Dark day. Literally, that is. I woke to a deep bruised sky and a thin chill wind; the heat of the last few weeks had evaporated, and a day of rain was in store. We took umbrellas to school – Gnat had her Disney Princess bumbershoot with all the beloved trademark characters, I had my Eddie Bauer model that folds away to the size of a grain of rice. At the school I handed her off and got a cup of coffee from the big urn; it tasted, as ever, like Teacher’s Break Room java, burnt and bitter. Outside I struggled to get my umbrella open with one hand while I held the coffee with the other, and I managed to splash half a quart on my groinal department. And so the day began.
Not much else to recommend it; that set the tone. A damp version of the day before, with twice as many deadlines. So I will be brief today, alas. (Good news: there will be a Diner, for those who care.)
Yesterday’s Kool-Aid poster was supposed to link to this: the multi-hued Volcanic Kool-Aid Enema. Oh, yeah.
Also, when I wrote the other day about how some people work themselves into a furor over the very thought of the very existence of a Hummer (a vehicle for which I have no love, incidentally; it’s a graceless Brobdignagian brick) I meant to link to this site, which contains profanity and naughty gestures. Some people really have too much time on their fingers. I look forward to more such sights, with people bravely extending the bird to other offensive inanimate objects, like busts of Roman emperors judged harshly by history and their contemporaries, or inscrutible microwave popcorn nutritional information panels. People power!
At no point in the past did I intend to link to Guitar Center, but I wanted to tell a little tale to get my sin off my chest. I dropped in the other day to inquire about a program called Nostalgia, which has every – single – fargin’ – synth sound from the 70s and 80s. Why would I want it?
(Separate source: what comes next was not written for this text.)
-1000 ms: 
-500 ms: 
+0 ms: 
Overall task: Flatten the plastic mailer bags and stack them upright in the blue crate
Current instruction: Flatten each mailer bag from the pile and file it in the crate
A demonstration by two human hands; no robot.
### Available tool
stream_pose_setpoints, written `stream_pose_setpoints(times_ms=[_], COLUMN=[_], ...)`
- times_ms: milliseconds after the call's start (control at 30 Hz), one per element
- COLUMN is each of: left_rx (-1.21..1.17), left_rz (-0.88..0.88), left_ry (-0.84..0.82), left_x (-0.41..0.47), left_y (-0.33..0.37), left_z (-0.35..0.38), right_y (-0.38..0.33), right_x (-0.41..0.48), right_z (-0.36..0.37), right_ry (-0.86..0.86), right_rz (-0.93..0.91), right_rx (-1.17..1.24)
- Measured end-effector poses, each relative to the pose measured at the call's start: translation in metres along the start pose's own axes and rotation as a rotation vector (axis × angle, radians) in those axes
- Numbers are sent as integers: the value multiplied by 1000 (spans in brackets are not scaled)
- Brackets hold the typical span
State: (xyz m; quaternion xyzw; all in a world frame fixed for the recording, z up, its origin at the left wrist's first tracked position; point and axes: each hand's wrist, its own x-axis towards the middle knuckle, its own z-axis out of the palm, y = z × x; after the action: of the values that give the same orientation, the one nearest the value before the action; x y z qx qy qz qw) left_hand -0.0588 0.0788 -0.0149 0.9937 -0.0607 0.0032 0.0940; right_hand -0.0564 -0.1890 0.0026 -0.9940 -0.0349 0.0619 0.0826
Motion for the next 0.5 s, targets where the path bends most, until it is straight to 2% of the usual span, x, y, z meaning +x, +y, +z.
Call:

Because I had a mad dream of combining whooping Moogs with 80s orchestral hits into the usual interminable dance music, of course. Well. They didn’t have it, but the fellow behind the counter said he’d try to find it. Side note: I much prefer the keyboard side of the store to the guitar side. The guitar side is full of dudes shredding away, screeching out note-for-note copies of the solo from “Hot for Teacher” (I think; either that, or it’s the sound of someone playing a theramin with a coat hanger. A horny, drunk coat hanger) while working the pedals like J. S. Bach performing on No-Hands Sunday. The keyboard side is older and geekier.
Anyway: the clerk (Phil) called back a few days later. He’d tracked it down, and I could stop by and order any time. I thanked him. In the meantime, however, I invested in some Apple JamPacks, which gave me lots of sounds I could actually use. I deferred the Nostalgia pack until some future date . . . but I felt bad about making that guy do all the work.
Then Phil called back again, left a message: wanted to know if I still wanted it. Two choices: call him back and say no, which would make me feel like a schmuck for not calling him sooner, or just avoiding the calls altogether until he stopped calling. Then I hit on Option Three.
I called his manager. I told his manager what a fine job Phil had done, and while I’d decided against the purchase, I didn’t want his efforts to go unrewarded. So put a gold star next to Phil’s name in the file. The manager was quite pleased to hear it, agreed that Phil was a helluva guy, and that was that. I had done a good thing.
But I had done it because it was an easy way of avoiding Phil. I get no credit in heaven for that one. It was an Attaboy born in self-interest.
Just had to get that off my chest.
Now, a link that may well be the FIRST EVER on the internet. (Please do not google and prove me wrong. Let me have my moment.) I got a call from my friend and all-around comic genius / good egg Michael J. Nelson today, telling me his new project has gone live. Well, Beta. Which is the premature-baby version of going live, I guess. It’s rifftrax.com. The pitch: free-lance commentary tracks. Bottom line: Mystery Science Theater 3000-style commentary for big famous beloved movies like “Titanic” or “The Matrix.” The hitch: you have to provide the movie. It’s genius: no worries about copyright. You buy the commentary tracks for $1.99, rent the movie or get it out of your collection, load the commentary on your iPod or burn it to a disk, then watch them together in true you-got-peanut-butter-in-my-chocolate bliss. (The site has all the details. Sounds easy.) The first movie is “Roadhouse.”
As I said, he’s a good egg, so give it a shot.
New Quirk. Back to work - see you tomorrow.
Oh - and yes, I screwed up the motel page. It's the Flying Saddle, not the Flaming Saddle. Desire to fix it: high. Chance I will get around to it soon and thus avoid months, if not years, of bemused emails: subterranean.